Thank you, Will. Good afternoon everyone, and thank you for joining us. During 2008, we have been building steadily upon our industry leadership position, making targeted, disciplined, strategic investments to capture additional market share and further differentiate our suite of energy cost saving solutions.

In both our core demand and response business and their other value added energy management solutions, we’re continuing to experience healthy, consistent growth geographically across an expanding and increasingly diverse customer network. Of today’s economic environment undoubtedly presents challenges for most businesses. We believe that we have several unique features that will help us continue to grow in the months and years ahead. I’d like to point out three of these distinct features to start this call.

The first feature to keep in mind, about EnerNOC is this, our business involves timely energy cost savings for our commercial, institutional and industrial clients without the need for these clients to make direct expense outlays to achieve those savings. And in the midst of today’s challenging economic times, cost cutting measures across the variety of businesses and organizations are getting significant management attention. Many of these organizations may no longer have the same access to capital resources as they once did, making our solutions particularly attractive. Our demand response solutions reduce energy costs and generate cash flow for the businesses and institutions in our growing network, without them having to incur upfront or ongoing capital expenditures.

The second feature of note; is that the vast majority of our revenues come from utilities and grid operators, which are generally regarded as a strong, stable, credit worthy set of entities. In general, both types of organizations operate under long-term planning cycles more so than most businesses do. In part, due to the relatively long-time horizon required to plan, sight, permit, construct and commission new generation transmission and distribution infrastructure.

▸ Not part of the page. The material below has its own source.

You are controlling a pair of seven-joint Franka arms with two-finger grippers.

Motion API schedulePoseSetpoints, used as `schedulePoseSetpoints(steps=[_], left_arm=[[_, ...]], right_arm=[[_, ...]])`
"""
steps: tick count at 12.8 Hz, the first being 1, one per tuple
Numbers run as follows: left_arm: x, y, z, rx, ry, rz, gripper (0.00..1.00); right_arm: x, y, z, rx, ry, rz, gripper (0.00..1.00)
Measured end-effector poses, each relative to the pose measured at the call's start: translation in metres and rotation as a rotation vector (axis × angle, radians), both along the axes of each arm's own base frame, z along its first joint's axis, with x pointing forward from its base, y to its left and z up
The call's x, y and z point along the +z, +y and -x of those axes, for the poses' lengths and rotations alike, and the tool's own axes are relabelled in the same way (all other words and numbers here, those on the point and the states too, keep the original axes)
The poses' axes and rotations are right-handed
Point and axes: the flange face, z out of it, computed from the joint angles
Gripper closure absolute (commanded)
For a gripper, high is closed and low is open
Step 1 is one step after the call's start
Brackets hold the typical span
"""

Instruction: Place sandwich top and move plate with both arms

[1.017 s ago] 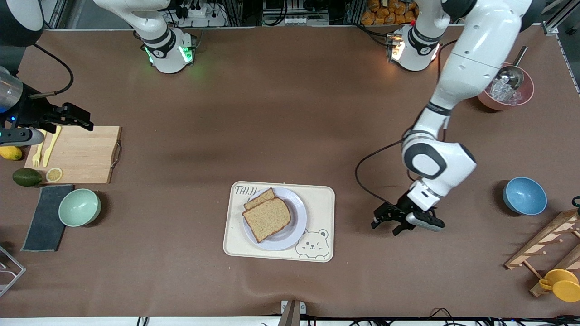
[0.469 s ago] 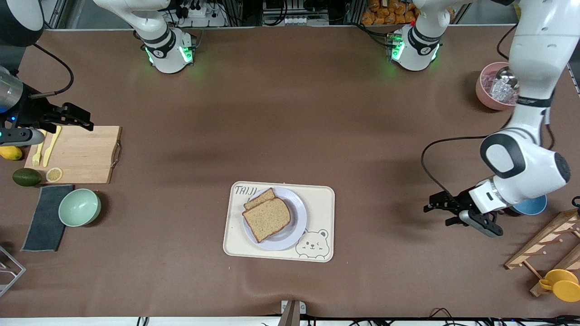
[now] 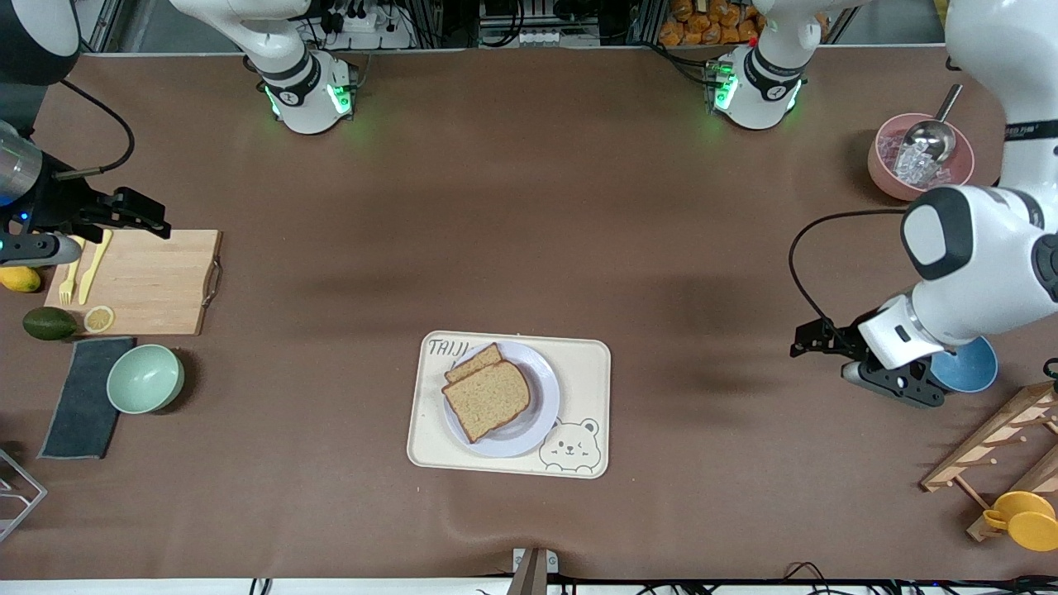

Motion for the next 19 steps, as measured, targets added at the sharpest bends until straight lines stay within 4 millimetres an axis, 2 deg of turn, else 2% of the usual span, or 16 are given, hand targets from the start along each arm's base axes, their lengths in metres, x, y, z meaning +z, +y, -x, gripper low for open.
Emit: schedulePoseSetpoints(steps=[3,5,8,11,13,16,19], left_arm=[[0.068,-0.054,0.032,0.106,0.042,-0.058,0.00],[0.107,-0.071,0.056,0.152,0.060,-0.096,0.00],[0.159,-0.064,0.086,0.147,0.037,-0.183,0.00],[0.200,-0.057,0.101,0.161,0.022,-0.180,0.00],[0.214,-0.060,0.105,0.169,0.032,-0.159,0.00],[0.214,-0.057,0.108,0.182,0.068,-0.151,0.00],[0.217,-0.045,0.113,0.232,0.123,-0.165,0.00]], right_arm=[[0.000,0.000,0.000,0.000,0.001,0.000,0.00],[0.000,0.000,0.000,0.000,0.001,0.000,0.00],[0.000,0.000,0.000,-0.001,0.002,0.000,0.00],[0.000,0.000,0.000,-0.001,0.002,0.000,0.00],[0.000,0.000,0.000,-0.001,0.002,0.000,0.00],[0.000,0.000,0.000,-0.001,0.002,-0.001,0.00],[0.000,0.000,0.000,0.000,0.002,-0.001,0.00]])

So, what does that means for EnerNOC? Let’s think about our grid operated customer. Many of whom who have already carried out the capacity procurement activities for the next several years. We participated in various forward capacity auctions that they conducted. And, we were awarded capacity amounts in excess of the amounts we currently manage in these markets. As a result we now have attractive multi-year opportunities akin to hunting license so to speak in these major markets.

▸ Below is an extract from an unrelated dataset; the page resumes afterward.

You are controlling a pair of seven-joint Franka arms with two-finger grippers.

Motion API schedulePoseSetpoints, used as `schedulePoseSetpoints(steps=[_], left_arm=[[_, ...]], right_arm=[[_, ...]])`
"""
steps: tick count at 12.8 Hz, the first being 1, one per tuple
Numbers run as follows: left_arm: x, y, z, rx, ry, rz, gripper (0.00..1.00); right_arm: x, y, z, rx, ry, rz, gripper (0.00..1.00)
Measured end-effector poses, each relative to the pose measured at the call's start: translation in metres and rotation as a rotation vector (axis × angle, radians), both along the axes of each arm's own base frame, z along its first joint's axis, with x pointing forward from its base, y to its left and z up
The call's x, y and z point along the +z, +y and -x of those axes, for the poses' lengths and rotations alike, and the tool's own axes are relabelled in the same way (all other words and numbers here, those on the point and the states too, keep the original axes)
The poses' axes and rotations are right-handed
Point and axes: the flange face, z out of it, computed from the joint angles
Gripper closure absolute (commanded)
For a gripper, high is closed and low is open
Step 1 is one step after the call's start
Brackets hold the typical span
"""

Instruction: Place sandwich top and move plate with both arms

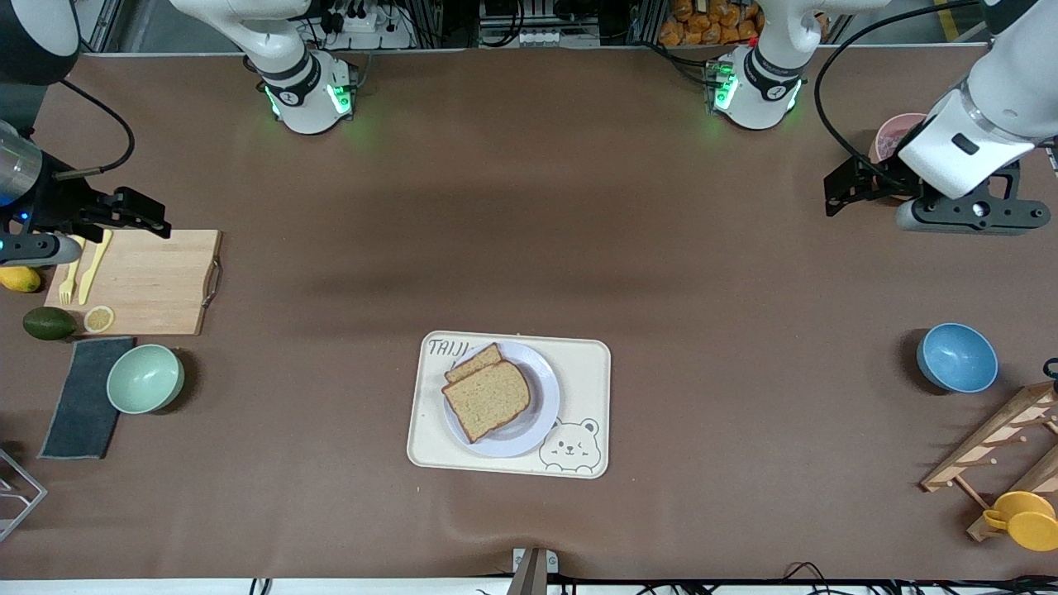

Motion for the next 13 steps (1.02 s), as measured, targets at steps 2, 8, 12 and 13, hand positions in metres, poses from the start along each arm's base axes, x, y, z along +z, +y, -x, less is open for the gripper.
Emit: schedulePoseSetpoints(steps=[2,8,12,13], left_arm=[[0.0015,0.0017,0.0006,0.033,0.005,-0.002,0.00],[0.0042,0.0027,0.0004,0.038,0.000,-0.005,0.00],[0.0062,0.0041,0.0000,0.037,-0.004,-0.004,0.00],[0.0063,0.0043,0.0000,0.036,-0.005,-0.004,0.00]], right_arm=[[0.0000,0.0001,0.0000,0.000,0.000,0.000,0.00],[0.0000,0.0011,0.0000,-0.001,0.000,-0.009,0.00],[-0.0006,0.0012,-0.0001,-0.001,0.002,-0.010,0.00],[-0.0007,0.0012,-0.0002,-0.001,0.002,-0.010,0.00]])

As we fill these allocations, we get paid at fixed, known rates that increase over the next couple of years. Accordingly, we believe that we can expect some of our most attractive growth opportunities to the current regions where we already have important operating and sales experience.

Let’s next consider our utility customer base; most utility projects require large amounts of capital spending and take several years to build making it difficult to slowdown or eliminate planned capital projects without knowing the duration or severity of an economic slowdown or its affect on demand growth. In these situations, we believe that demand response can provide some unique value. In uncertain markets utilities can hedge their bets by turning to demand response to get quick, efficient clean capacity, allowing them to differ some of their capital spending on large infrastructure projects should they elect to do so.